Figure 61. MADIS surface stations in and around the state of Iowa.
a, top) METAR surface stations; b, bottom) METAR surface stations
mesonet stations. Circles indicate the METAR stations;
crosses the mesonet sites. Adding mesonet stations to the MADIS
database nearly triples the
surface observations available.
Observations from the NWS Cooperative Observer Program (CO-OP) network were also added to the MADIS database. NWS modernization efforts for the
CO-OP network included automating the collection and dissemination of temperature observations from over 100 stations in the New England area using
MADIS ingest, integration, quality control, and distribution capabilities. To support the NWS CO-OP modernization, a new CO-OP data hub was installed
in the FSL Central Facility to accept observations from the newly automated stations. Another addition to MADIS is an online archive that allows MADIS
users to easily access not only real-time observations but also saved observations. The archive is updated daily, and currently supports observations from
1 July 2001 to the present.
In 2002, MADIS also provided observation ingest, QC, and distribution support for the NOAA New England High-Resolution Temperature and Air
Quality (TAQ) Forecasting Pilot Project and for the International H2O Project (IHOP). MADIS observations were also provided to FSL's FX-Net and
Real-Time Verification System projects, and initial work was done to support the data assimilation system for the Weather Research and Forecasting (WRF)
model being developed by the operational and research meteorological communities.
The MADIS API was also updated in 2002 to provide support for the new observations in the MADIS database, and to improve processing capability and speed.
The API is easy to use, and is designed so that the underlying format of the database is completely invisible to the user, a design that also allows it to be easily
extended to other databases. In the current version of the API, support is provided for the FSL MADIS database, and also for the database used in the AWIPS
systems deployed at all NWS weather forecast offices.
The FSL MADIS database and API are freely available to interested parties in the meteorological community. MADIS data files are currently compatible with
AWIPS, and with the analysis software provided by the FSL Local Analysis and Prediction System (LAPS). For more information on MADIS, or to apply for a
MADIS datafeed, refer to http://madis.noaa.gov/. Also available to NWS WFOs are instructions
on how to ingest and display MADIS datasets on their AWIPS systems. Figure 62 shows MADIS mesonet data as displayed on the Web.
Figure 62. MADIS mesonet data as displayed on the Mesonet Webpage developed
by the Meteorological Applications Branch in the
Forecast Research Division.
During 2003, the Scientific Applications Branch will continue to support NWS in the operational implementation of the MSAS and RSAS systems.
Development of new capabilities, including a port of MSAS to a Korean domain, will also be completed.

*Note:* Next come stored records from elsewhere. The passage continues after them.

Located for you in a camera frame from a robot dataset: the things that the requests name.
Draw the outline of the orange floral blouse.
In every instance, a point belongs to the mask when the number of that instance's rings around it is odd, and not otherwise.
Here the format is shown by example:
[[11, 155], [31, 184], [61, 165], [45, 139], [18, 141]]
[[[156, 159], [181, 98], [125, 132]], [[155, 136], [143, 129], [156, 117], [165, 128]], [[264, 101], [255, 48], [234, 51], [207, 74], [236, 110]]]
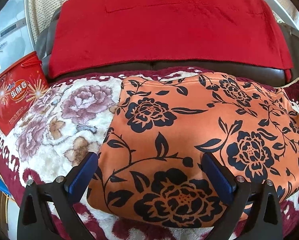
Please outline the orange floral blouse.
[[283, 201], [299, 189], [299, 113], [284, 90], [222, 73], [126, 78], [88, 203], [155, 225], [211, 226], [227, 200], [202, 170], [205, 153], [248, 182], [271, 180]]

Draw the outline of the floral plush seat blanket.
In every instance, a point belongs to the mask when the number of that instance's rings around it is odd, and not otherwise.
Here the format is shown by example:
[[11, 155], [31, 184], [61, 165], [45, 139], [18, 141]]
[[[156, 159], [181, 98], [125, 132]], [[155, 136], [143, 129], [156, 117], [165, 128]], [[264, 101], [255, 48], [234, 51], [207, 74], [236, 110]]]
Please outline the floral plush seat blanket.
[[[165, 70], [99, 74], [58, 81], [40, 97], [28, 113], [6, 136], [0, 130], [0, 178], [3, 178], [11, 198], [20, 205], [25, 182], [51, 182], [68, 172], [90, 151], [97, 151], [119, 99], [119, 85], [125, 77], [137, 76], [148, 80], [174, 81], [177, 77], [225, 74], [198, 67], [172, 67]], [[235, 77], [237, 81], [252, 82]], [[299, 113], [299, 77], [281, 87], [288, 94], [291, 105]], [[76, 98], [87, 95], [87, 106]], [[83, 124], [69, 110], [82, 110]], [[83, 197], [75, 210], [96, 239], [203, 239], [211, 228], [165, 229], [117, 218], [92, 209]], [[299, 189], [281, 203], [284, 234], [296, 229], [299, 223]]]

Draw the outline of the red gift box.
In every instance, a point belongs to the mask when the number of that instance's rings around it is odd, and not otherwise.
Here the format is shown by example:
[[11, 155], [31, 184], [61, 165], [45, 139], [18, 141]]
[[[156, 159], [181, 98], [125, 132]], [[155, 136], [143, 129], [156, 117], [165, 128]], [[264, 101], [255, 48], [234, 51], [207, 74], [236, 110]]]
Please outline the red gift box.
[[49, 89], [35, 51], [0, 74], [0, 130], [8, 135], [29, 108]]

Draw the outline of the dark leather sofa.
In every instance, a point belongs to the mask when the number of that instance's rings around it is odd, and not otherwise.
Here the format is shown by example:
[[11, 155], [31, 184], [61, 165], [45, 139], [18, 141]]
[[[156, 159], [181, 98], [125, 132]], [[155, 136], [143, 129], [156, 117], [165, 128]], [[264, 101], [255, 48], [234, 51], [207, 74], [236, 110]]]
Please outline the dark leather sofa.
[[[38, 58], [42, 61], [42, 69], [45, 75], [48, 75], [48, 66], [51, 56], [51, 51], [54, 45], [55, 33], [57, 21], [60, 17], [61, 8], [58, 8], [51, 19], [48, 27], [45, 28], [38, 36], [38, 40], [34, 46], [34, 50], [37, 53]], [[286, 33], [280, 26], [282, 33], [286, 40]], [[216, 61], [154, 61], [154, 62], [128, 62], [119, 64], [110, 64], [103, 67], [93, 67], [78, 71], [66, 71], [65, 74], [56, 78], [47, 78], [48, 81], [56, 81], [65, 77], [74, 77], [77, 75], [89, 74], [89, 73], [118, 73], [123, 71], [137, 71], [143, 72], [145, 70], [151, 70], [155, 74], [158, 71], [179, 67], [184, 70], [185, 67], [199, 67], [207, 71], [224, 72], [226, 74], [234, 75], [237, 77], [243, 77], [250, 80], [257, 81], [264, 85], [270, 85], [272, 87], [280, 87], [289, 83], [287, 74], [284, 74], [282, 70], [274, 68], [265, 68], [260, 66], [252, 66], [242, 63], [234, 62], [216, 62]], [[290, 71], [292, 75], [291, 80], [295, 80], [299, 77], [299, 68], [292, 68]]]

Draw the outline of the wooden baby crib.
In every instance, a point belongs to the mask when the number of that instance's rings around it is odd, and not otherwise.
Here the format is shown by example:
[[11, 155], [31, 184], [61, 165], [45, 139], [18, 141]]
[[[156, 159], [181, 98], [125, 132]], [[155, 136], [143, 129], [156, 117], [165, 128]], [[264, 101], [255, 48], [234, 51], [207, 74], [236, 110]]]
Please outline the wooden baby crib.
[[286, 33], [294, 66], [299, 68], [299, 11], [290, 0], [264, 0]]

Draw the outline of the white standing air conditioner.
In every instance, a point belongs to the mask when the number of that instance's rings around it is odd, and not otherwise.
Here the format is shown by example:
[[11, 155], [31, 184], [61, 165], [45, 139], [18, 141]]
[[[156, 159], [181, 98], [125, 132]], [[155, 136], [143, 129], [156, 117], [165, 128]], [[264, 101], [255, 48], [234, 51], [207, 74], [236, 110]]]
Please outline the white standing air conditioner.
[[8, 0], [0, 10], [0, 74], [34, 51], [29, 0]]

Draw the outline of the red blanket on sofa back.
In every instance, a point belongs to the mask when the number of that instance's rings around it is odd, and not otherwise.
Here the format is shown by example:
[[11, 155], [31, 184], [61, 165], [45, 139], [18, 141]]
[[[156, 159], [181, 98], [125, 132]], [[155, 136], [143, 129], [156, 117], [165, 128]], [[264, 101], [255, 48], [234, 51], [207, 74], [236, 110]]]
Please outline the red blanket on sofa back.
[[289, 49], [264, 0], [68, 0], [48, 74], [188, 60], [242, 63], [292, 77]]

New observations and capabilities will continue to be added to MADIS. Emphasis will be on increasing the number of observations in the mesonet
database, working with the FSL Demonstration Division to continue support for multiagency profiler data, and also completing a MADIS software
interface for the data ingest system of the community-developed Weather Research and Forecasting (WRF) model. Access to MADIS will continue
to be provided through the Web interface which provides the forms necessary to request real-time and archived data, and also allows users to download
the MADIS API, a "README" installation guide, documentation, and sample programs and data.

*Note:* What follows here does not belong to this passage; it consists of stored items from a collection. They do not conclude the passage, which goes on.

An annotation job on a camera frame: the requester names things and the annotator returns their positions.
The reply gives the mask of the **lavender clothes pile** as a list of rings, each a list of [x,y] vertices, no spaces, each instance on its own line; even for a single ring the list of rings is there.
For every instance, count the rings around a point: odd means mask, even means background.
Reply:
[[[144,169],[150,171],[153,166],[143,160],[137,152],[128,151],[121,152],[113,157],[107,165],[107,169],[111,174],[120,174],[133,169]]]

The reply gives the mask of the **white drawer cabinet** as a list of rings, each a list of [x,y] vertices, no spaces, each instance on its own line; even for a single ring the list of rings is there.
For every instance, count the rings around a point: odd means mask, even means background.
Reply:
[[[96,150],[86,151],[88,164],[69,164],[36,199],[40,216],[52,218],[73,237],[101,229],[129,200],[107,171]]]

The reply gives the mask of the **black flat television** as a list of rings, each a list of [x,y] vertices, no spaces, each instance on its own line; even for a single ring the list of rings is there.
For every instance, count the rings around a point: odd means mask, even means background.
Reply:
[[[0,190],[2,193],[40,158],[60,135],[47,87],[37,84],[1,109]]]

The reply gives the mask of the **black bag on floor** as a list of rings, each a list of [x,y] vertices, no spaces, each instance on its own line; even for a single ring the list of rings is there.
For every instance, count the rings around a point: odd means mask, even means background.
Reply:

Return to Top of Systems Development Division Section
System Evaluation and Support Branch
Joseph S. Wakefield, Chief
The System Evaluation and Support Branch provides testing, configuration management, and support services for the Systems Development Division.

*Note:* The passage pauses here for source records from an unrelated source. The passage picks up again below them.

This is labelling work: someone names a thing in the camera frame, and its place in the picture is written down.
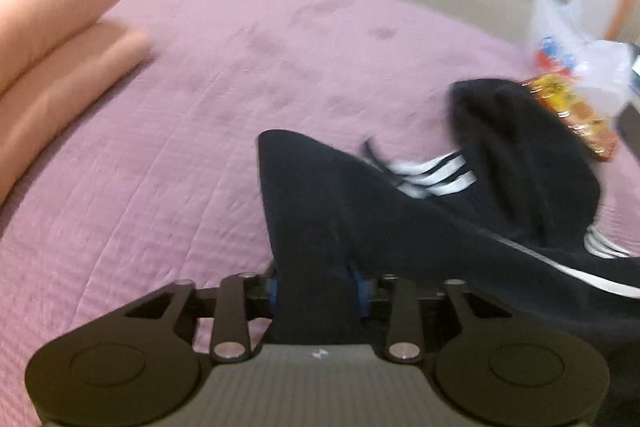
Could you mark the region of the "yellow snack bag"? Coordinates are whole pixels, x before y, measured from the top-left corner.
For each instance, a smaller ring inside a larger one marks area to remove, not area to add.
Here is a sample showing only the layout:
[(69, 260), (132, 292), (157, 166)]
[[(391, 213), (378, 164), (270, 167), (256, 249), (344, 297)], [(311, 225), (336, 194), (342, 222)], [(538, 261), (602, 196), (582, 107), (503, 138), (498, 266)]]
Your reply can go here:
[(574, 91), (570, 80), (560, 74), (546, 74), (525, 81), (524, 86), (584, 143), (594, 159), (601, 162), (613, 159), (617, 133), (606, 118)]

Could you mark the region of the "white plastic shopping bag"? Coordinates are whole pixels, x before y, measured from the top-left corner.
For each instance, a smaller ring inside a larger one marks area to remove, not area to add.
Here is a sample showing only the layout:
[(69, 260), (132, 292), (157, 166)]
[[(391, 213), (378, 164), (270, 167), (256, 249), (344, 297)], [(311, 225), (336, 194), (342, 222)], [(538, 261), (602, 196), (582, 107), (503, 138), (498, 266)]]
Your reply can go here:
[(526, 49), (536, 72), (565, 77), (601, 116), (615, 119), (631, 96), (631, 46), (588, 35), (579, 0), (534, 0)]

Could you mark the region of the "black hoodie with white stripes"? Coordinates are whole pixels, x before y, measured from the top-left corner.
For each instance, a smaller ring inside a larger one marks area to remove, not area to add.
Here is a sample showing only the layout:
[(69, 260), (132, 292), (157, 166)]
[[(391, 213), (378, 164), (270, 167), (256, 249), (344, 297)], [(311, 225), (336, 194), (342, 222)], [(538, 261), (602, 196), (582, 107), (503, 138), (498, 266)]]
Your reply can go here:
[(601, 426), (639, 421), (639, 262), (593, 228), (600, 184), (585, 147), (522, 84), (449, 91), (458, 149), (389, 164), (309, 136), (257, 140), (278, 292), (275, 343), (356, 343), (355, 277), (464, 280), (585, 339), (611, 371)]

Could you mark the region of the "folded peach blanket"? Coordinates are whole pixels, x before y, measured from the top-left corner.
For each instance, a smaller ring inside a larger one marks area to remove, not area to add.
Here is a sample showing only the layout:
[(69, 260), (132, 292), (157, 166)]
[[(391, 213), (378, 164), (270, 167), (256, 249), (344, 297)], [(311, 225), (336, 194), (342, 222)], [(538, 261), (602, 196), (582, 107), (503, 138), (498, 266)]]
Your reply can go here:
[(149, 55), (105, 14), (120, 0), (1, 0), (1, 194), (89, 105)]

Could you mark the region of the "pink quilted bedspread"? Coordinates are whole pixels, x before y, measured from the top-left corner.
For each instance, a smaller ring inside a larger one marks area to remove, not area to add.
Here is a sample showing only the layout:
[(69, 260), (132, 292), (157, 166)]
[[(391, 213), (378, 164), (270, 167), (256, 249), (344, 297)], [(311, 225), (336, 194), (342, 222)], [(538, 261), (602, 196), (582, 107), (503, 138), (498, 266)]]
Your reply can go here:
[[(62, 132), (1, 210), (1, 421), (35, 426), (24, 372), (47, 341), (176, 280), (274, 263), (257, 140), (297, 132), (389, 164), (458, 149), (449, 91), (519, 84), (526, 56), (399, 0), (122, 0), (154, 55)], [(588, 164), (593, 228), (639, 262), (639, 166)]]

During 2002, development versions of AWIPS Builds 5.2.1, 5.2.2, and OB1 (Operational Build 1) were installed on FSL test systems. The development cycle for
each Build includes receipt of requirements from the National Weather Service (NWS), preparation and review of a design approach (including user interface
issues, when appropriate) for each requirement, development of the software and test plans, testing, refinement of the software, and system and user
documentation of the capabilities. Branch staff participate in the design/UI review and documentation tasks, and are responsible for developing and executing
test plans. The AWIPS test plans are also used at NWS and Northrop Grumman Information Technology (NGIT), the AWIPS prime contractor.
Similar support activities were carried out in 2002 for the RSA program and a customized AWIPS setup for the Johnson Spaceflight Center.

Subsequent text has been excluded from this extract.